Cihazın kamerası da yine “ortalama” seviyede. Samsung’un sade kamera arayüzüne sahip olan cihazın arkasında 16 MP ve 5 MP olmak üzere çift kamera yer alıyor. Gün ışığında güzel kareler yakalayabileceğiniz arka kamera düşük ışıkta ise beklentileri karşılama konusunda ne yazık ki çok başarılı değil. Arka kamerada çok fazla çekim seçeneğinin de yer almadığını belirtelim. Bu açıdan biraz “eksik” bir cihaz olmuş. Muhtemelen en çok kullanılacak özelliklerden biri ise Canlı Odak. Arka planı bulanıklaştırarak bokeh etkisi yaratan bu çekim modunda arka planın ne kadar bulanıklaşacağını önceden seçebiliyorsunuz. Canlı Odak modunda çekim yaparken yaptığınız ayarı beğenmediyseniz fotoğrafı çektikten sonra da arka planın bulanıklığını değiştirebiliyorsunuz. Cihazın video çekim boyutu ise Full HD ile sınırlı. Cihazda optik görüntü sabitleyici de yer almıyor. Videolar ne yazık ki biraz “sarsıntılı” oluyor.
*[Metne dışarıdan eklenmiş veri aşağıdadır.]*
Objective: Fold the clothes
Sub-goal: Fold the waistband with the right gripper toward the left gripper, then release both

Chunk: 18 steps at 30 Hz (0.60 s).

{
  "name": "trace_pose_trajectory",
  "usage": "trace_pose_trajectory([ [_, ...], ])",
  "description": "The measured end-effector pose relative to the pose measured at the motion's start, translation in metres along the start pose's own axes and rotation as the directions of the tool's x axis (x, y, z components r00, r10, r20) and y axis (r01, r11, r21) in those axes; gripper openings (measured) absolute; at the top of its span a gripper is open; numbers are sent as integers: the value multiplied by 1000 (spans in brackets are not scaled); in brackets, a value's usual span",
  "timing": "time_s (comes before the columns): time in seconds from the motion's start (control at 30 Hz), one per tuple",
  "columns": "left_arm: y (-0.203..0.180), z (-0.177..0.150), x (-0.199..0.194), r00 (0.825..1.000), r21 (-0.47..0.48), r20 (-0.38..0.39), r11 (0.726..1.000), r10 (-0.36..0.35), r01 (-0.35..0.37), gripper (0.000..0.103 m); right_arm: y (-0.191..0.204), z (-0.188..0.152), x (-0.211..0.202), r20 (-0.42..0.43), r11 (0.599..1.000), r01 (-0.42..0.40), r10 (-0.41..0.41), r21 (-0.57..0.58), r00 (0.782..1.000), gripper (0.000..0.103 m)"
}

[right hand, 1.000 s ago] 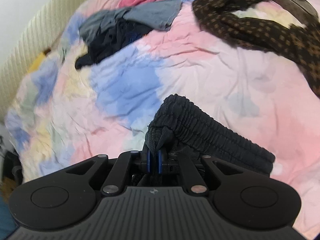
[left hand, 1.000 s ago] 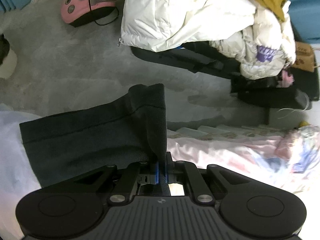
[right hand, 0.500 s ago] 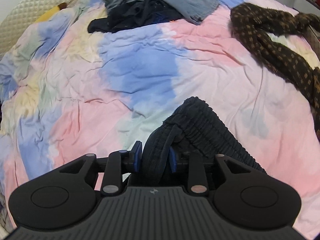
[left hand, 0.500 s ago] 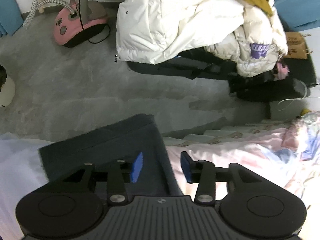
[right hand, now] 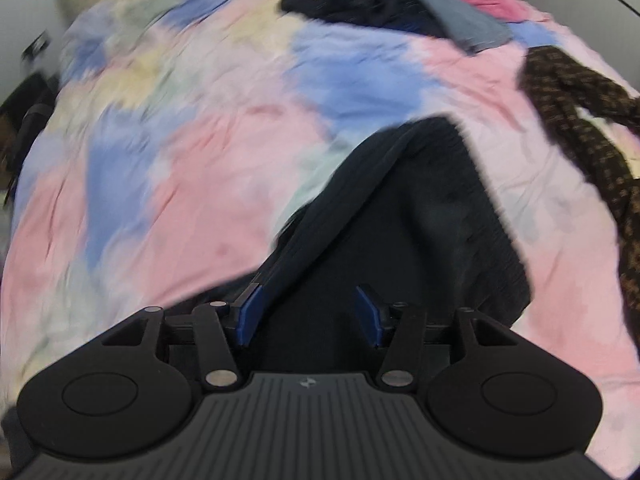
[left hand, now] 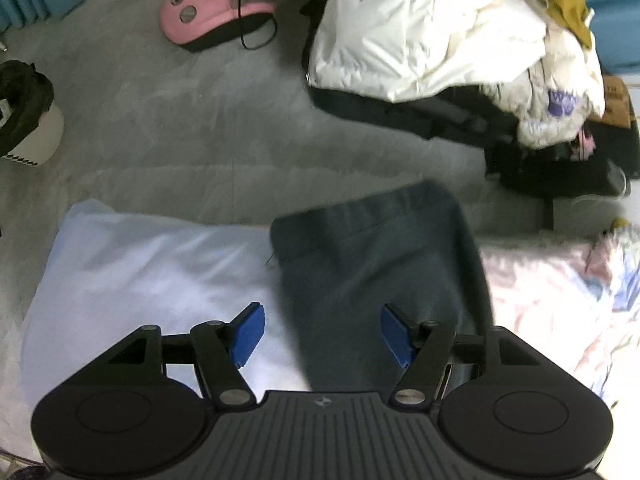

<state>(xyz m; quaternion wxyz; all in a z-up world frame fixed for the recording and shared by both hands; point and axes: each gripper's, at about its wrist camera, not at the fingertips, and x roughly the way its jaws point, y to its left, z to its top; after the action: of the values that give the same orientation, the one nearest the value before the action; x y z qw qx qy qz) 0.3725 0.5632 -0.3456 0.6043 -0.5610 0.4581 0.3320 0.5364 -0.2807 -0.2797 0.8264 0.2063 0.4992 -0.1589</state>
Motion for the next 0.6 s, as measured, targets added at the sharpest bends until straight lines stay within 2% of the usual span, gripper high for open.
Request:
trace_pose_trajectory([
  [0.13, 4, -10, 6, 1000, 35, -26, 999, -1, 2, 67, 50, -28, 5, -54, 988, -55, 48, -141, 997, 48],
  [0.3, 6, -19, 9, 999, 34, -50, 999, -8, 9, 67, 111, -57, 25, -143, 949, -127, 89, -288, 986, 44],
  [0.47, -8, -30, 2, 999, 75, -33, 997, -3, 5, 67, 146, -80, 57, -233, 902, -139, 45, -409, 972, 42],
  [0.6, -33, -41, -1, 1000, 153, -22, 988, -1, 4, 67, 152, -87, 75, -243, 885, -131, 21, -447, 970, 41],
])
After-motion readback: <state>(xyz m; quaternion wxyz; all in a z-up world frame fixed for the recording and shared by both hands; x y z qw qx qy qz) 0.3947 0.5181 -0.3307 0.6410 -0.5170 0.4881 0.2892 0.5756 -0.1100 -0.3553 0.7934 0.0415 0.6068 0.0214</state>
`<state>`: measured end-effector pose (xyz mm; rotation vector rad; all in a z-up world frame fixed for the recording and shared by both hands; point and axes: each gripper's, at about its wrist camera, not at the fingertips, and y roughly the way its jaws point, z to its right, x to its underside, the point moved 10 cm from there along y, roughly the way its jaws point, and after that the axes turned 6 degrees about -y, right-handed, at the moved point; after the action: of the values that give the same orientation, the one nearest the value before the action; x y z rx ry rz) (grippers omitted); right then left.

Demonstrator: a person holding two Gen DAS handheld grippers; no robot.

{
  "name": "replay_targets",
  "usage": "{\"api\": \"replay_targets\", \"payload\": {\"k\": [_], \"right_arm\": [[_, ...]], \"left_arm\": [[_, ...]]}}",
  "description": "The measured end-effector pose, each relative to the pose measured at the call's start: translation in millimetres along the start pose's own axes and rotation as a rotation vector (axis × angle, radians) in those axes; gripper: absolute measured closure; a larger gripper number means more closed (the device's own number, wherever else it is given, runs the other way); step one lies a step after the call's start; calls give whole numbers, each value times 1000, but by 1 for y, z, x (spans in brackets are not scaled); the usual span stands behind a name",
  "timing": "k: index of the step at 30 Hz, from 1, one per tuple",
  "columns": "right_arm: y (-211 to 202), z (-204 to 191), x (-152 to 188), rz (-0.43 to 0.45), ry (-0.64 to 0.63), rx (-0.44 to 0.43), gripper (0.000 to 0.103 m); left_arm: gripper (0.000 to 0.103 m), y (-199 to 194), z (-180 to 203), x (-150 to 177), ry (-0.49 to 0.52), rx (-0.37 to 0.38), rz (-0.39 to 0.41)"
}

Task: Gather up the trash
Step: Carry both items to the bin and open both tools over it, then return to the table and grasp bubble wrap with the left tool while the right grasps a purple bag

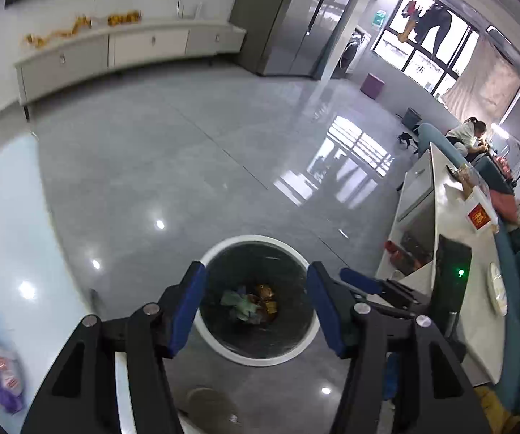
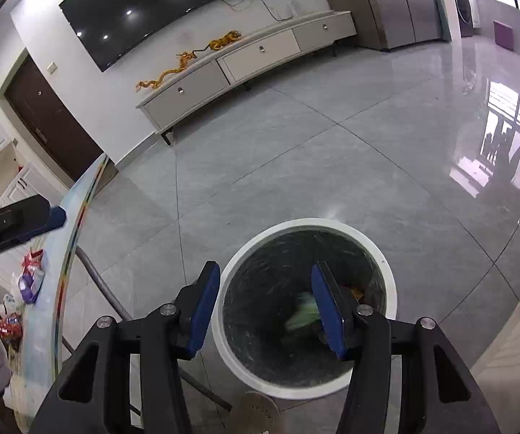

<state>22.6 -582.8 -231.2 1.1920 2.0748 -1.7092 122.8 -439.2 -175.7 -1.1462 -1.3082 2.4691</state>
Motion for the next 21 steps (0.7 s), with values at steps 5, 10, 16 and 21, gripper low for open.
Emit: {"api": "replay_targets", "payload": {"k": [5, 10, 16, 21], "right_arm": [[-29, -30, 3, 33, -54, -17, 50], [-71, -78, -2, 94, -133, -52, 50], [-119, -147, 1, 152, -242, -104, 50], [-141, -202, 1, 171, -339, -145, 51]], "left_arm": [[47, -44, 2, 13, 51, -31, 57], [47, -110, -15, 32, 108, -102, 129], [47, -188, -83, 59, 42, -173, 202], [43, -248, -162, 88, -63, -273, 261]]}}
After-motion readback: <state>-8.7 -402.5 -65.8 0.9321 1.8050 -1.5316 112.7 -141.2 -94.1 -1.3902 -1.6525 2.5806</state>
24 megapiksel çözünürlük sunan ön kamera da ne yazık ki 24 megapikselin hakkını veremiyor. Ön kamera da yine çekim modları konusunda hayli kısır. Geniş selfie, selfie ve ses ve çekim modlarıyla gelen ön kameranın en çok kullanılacak özelliği Selfie Odağı olacaktır diye düşünüyoruz. Portre modu etkisi yaratan bu çekim moduyla arka planı bulanık selfieler çekmek mümkün. Ön kameranın sevdiğimiz yanı ise flaşının 3 kademeli olması. Düşük ışıkta orantısız flaş yerine ışığa uygun olacak şekilde flaşın sabit ışık modunda dengesini ayarlayabiliyorsunuz. Çok gelişmiş bir sistem değil ancak kullanılabilir.
Gün sonunda Galaxy A6+’ı değerlendirmemiz gerekirse işinin hayli zor olduğunu düşünüyoruz. Bulunduğu segmentte fiyat/performans açısından çok daha başarılı cihazlarla yarışan Galaxy A6+, biraz Samsung ismine güveniyor gibi. Bu yeterli olur mu emin değiliz.